Let’s look a bit closer at the hello world example:
#[macro_use]
extern crate roast;
#[derive(Debug, RoastExport)]
struct HelloWorld {}
impl HelloWorld {
pub fn add(a: i32, b: i32) -> i32 {
a + b
}
}
Every struct that wants to be exported to java needs to derive RoastExport
. This will trigger the custom derive at build time that scans all public functions and exposes them to java. Private functions are not exposed.
Also you’ll note that there is a build.rs
file in your project:
extern crate roast;
use roast::build::BuildConfig;
fn main() {
roast::build::build(BuildConfig::default());
}
This build file triggers the generation of the roast.json
file in your directory that is then picked up by the CLI. Based on this metadata file the CLI knows where to grab the generated files from and copy it into the right places. You can also customize the BuildConfig
if you need to.
Roast needs to perform mapping between rust types and java types on all functions it exposes.

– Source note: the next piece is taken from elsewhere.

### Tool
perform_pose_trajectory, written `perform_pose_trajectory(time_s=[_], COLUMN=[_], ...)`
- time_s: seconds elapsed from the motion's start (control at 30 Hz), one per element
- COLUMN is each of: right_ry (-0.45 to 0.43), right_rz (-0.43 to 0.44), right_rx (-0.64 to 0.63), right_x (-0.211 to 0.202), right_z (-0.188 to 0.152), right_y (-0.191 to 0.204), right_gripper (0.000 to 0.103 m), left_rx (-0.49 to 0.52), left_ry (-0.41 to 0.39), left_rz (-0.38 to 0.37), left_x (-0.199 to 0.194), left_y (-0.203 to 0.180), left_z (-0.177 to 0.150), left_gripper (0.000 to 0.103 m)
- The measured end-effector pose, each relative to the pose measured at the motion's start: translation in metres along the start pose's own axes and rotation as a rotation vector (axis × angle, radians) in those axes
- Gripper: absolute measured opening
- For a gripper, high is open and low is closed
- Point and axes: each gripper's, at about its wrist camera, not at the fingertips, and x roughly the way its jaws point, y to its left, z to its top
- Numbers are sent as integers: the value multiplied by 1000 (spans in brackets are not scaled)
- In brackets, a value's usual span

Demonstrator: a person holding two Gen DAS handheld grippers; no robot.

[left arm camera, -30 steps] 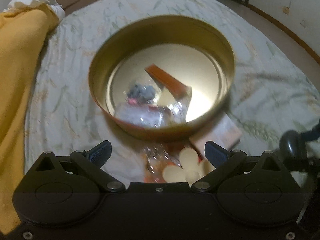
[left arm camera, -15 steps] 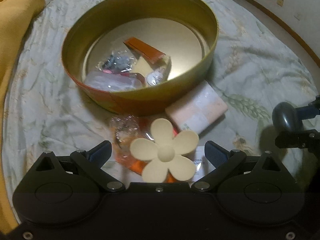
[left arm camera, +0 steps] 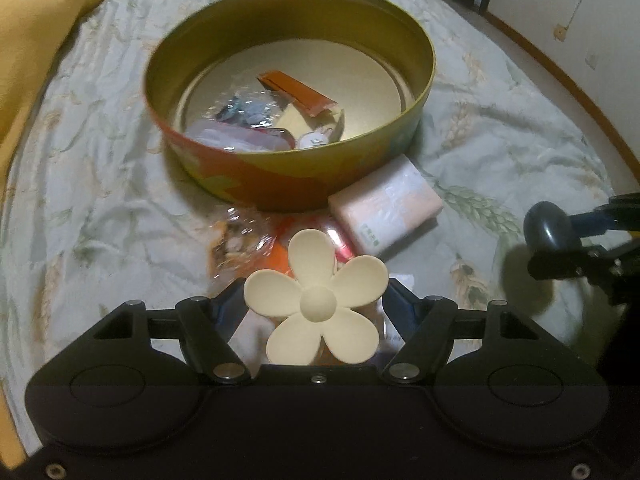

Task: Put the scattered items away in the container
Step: 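Grasp the cream flower hair clip with the left gripper, then drop the grey compact into the tin with the right gripper while the left holds the clip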

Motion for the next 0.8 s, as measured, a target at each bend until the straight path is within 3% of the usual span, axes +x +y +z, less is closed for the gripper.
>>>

Here is the current table of supported conversions:
Rust Type |
Java type |
i8 |
byte |
u8 |
boolean |
i16 |
short |
u16 |
char |
i32 |
int |
i64 |
long |
f32 |
float |
f64 |
double |
bool |
boolean |
String |
String |
Vec<u8> |
byte[] |
These type mappings work both for arguments and return types.
We are planning to add more and custom types in the future, but this is what is currently supported.